Tag Archives: Chianti Classico

1999 and all that

From time to time you hear a wine scribe making cheerful noises about some example of 1999 vintage Bordeaux. Not often, but you do hear it. If you are in any way perceptive you’ll recognise the sound as the whistling noise you used to make when, as a child, you had to go down a dark lane on your own (nowadays, kids call for mum to get out the MPV). The noise you made had a multiple purpose – to frighten off any evil spirits that might be lurking in the mirk and to convince yourself that you weren’t afraid and that that the world was really an okay place.
The noise these cheerful Pollyannas make can be construed another way. It’s the same optimistic brouhaha that supporters of crap Premiership teams – and I know plenty about that phenomenon – make to build morale towards the end of an even- worse-than-usual season. What’s the phrase? Ah yes, ‘Too good to go down’.
Let me say it one last time and and say it loud “THERE IS NO BOTTLE OF 1999 RED BORDEAUX I COULD POSSIBLY AFFORD THAT HAS GIVEN ME SO MUCH AS A TINCTURE OF PLEASURE!!!” There, I’ve said it. By and large the 1999s are mean, joyless, sparsely fruited , overly tannic and odds-on to remain so.
It’s a curious place, Bordeaux. A society held together by an uneasy alliance between the local aristos who made the wine but could never be bothered to sell it and the gimlet-eyed negotiants, English, Irish, Dutch or German blow-ins, the kind of people who used to be stigmatised as being ‘in trade’. The two needed each other like Stan needed Ollie and still do. I’ve previously remarked on how the neophyte wine lover who makes a first trip to the region often returns enchanted by the pristine chateaux but perturbed by the lack of picnic tables and cellar door outlets. Try Margaret River, mate.
Today of course the aristocracy, the chateau owning class is not what it was. The titular head of a cru classe is as likely to be an insurance company executive as a milord. As a matter of fact this thought was coursing through my head when I received an invitation to meet Baroness Nadine de Rothschild who had just breezed into town, accompanied by samples of her wines, Chateaux Clarke and Malmaison. I scanned her CV, actress, model, socialite, wine maker and thought “Great!”
Alas the interview did not live up to expectations.

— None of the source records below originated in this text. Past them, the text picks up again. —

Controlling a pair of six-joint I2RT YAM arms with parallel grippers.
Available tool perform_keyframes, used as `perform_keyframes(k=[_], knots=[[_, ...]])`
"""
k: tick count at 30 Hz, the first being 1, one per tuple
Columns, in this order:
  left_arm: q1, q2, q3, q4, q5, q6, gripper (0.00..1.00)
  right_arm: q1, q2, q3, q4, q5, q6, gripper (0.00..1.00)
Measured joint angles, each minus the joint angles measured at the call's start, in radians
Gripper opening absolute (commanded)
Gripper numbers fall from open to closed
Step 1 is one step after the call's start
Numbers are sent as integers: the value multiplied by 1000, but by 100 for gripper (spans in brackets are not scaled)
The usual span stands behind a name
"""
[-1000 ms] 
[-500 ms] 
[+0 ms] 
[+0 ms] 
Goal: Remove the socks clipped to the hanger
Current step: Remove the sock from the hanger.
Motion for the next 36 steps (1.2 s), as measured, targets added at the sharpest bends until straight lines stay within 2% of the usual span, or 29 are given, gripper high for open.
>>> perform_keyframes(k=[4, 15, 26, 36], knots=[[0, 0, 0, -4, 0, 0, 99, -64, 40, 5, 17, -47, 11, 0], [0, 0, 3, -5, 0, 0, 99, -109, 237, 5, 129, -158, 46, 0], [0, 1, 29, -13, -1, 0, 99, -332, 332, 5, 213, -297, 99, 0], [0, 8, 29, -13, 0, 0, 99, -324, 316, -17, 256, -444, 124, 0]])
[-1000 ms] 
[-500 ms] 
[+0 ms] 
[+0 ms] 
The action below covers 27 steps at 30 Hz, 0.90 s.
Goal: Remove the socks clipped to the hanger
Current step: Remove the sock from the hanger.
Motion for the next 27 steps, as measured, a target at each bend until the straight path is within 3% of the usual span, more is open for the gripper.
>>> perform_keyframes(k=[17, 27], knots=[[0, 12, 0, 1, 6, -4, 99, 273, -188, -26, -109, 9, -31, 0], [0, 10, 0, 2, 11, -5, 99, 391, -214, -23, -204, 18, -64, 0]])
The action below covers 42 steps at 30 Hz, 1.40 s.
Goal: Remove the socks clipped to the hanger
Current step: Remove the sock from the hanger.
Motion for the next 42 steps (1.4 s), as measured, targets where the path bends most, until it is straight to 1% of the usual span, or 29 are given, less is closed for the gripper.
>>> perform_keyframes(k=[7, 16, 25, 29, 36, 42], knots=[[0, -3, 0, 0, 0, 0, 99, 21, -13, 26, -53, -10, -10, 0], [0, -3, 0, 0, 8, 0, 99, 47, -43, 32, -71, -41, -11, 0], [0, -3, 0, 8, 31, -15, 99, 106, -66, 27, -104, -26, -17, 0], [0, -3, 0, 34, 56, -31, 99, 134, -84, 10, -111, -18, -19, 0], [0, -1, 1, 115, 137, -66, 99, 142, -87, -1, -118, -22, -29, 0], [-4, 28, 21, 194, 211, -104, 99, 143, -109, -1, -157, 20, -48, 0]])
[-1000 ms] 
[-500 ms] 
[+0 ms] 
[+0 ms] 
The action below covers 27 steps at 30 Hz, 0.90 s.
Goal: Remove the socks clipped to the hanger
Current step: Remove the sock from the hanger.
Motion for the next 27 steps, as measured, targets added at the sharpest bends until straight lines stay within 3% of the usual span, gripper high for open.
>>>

Herself was all Pat Kenny’d out and was not in a mood to answer what Lyndon Johnson used to call ‘horse piss questions’. Sample: Q. “Did the baron arrive at the stage door after a performance with two dozen red roses, a magnum of Krug and sweep you off your feet?” A. “No, we met at a dinner party.” Her books turned out to be celebrations of the lives of her friends but she declined to dish any dirt on mesdames Callas, Bouvier-Kennedy-Onassis and Schneider. I ended up commiserating with their unhappiness. She had a suit in tow to answer questions on the wine; he gave me the bland corporate overview. Of the wines themselves I found the harsh astringency I’d come to expect in Clarke and a big ‘So what?’ in the Malmaison. Ennui overtook me and my probings, trite enough to begin with became even triter, if that’s a word. Overall, it was the worst interview I’d done since the uninvited arrival of an armed burglar interrupted my grilling of a Manchester furniture tycoon back in ’79.
But I can’t leave things on this doomy-gloomy note. Forget Bordeaux for the minute. For the same money as will buy a 1999 of a moderate minor chateau you could get a bottle of Chianti Classico riserva from a good producer and let a little light into your life. In recent weeks I’ve been fortunate to taste Antinori’s wonderful 2000 Badia a Passignano on three occasions – on the premises; in a fine Florentine restaurant; and at home in Dublin – boy does it travel well! The plums and violets that are the very essence of Sangiovese with a judicious dollop of unspecified foreigners adding backbone, this is joyous, vibrant yet refined wine that sings like 33 tenors not 3.
Also let me add my voice to that of Mary Dowey who elsewhere in this issue is carolling about Clos du Papillon. Honeyed, heathery, smoky-nosed, lovely golden coloured, splendidly fragrant Chenin Blanc, Domaine du Closel Clos du Papillon 2002 from Savennieres, a small appellation on the Loire is one of the nicest white wines I’ve had this year. A great weighty mouthfeel, slightly wax’n’honey flavours – everything balanced and controlled and expressive, truly a wonderful bit of winemaking. Normally young Savennieres is crude and unpleasant – drunk fresh you have to apologise to your guests and say “Of course this should really be put away for a year or three”. Not this Clos du Papillon, opened the minute you get it home it’s only brilliant. Such a refreshing change from the Sauv B/Chard overload so prevalent today. I can’t recommend it highly enough. Mine came from James Nicholson of Crossgar. Redmonds of Ranelagh might stock it and maybe a few other serious wine merchants. Around e20 and well worth it.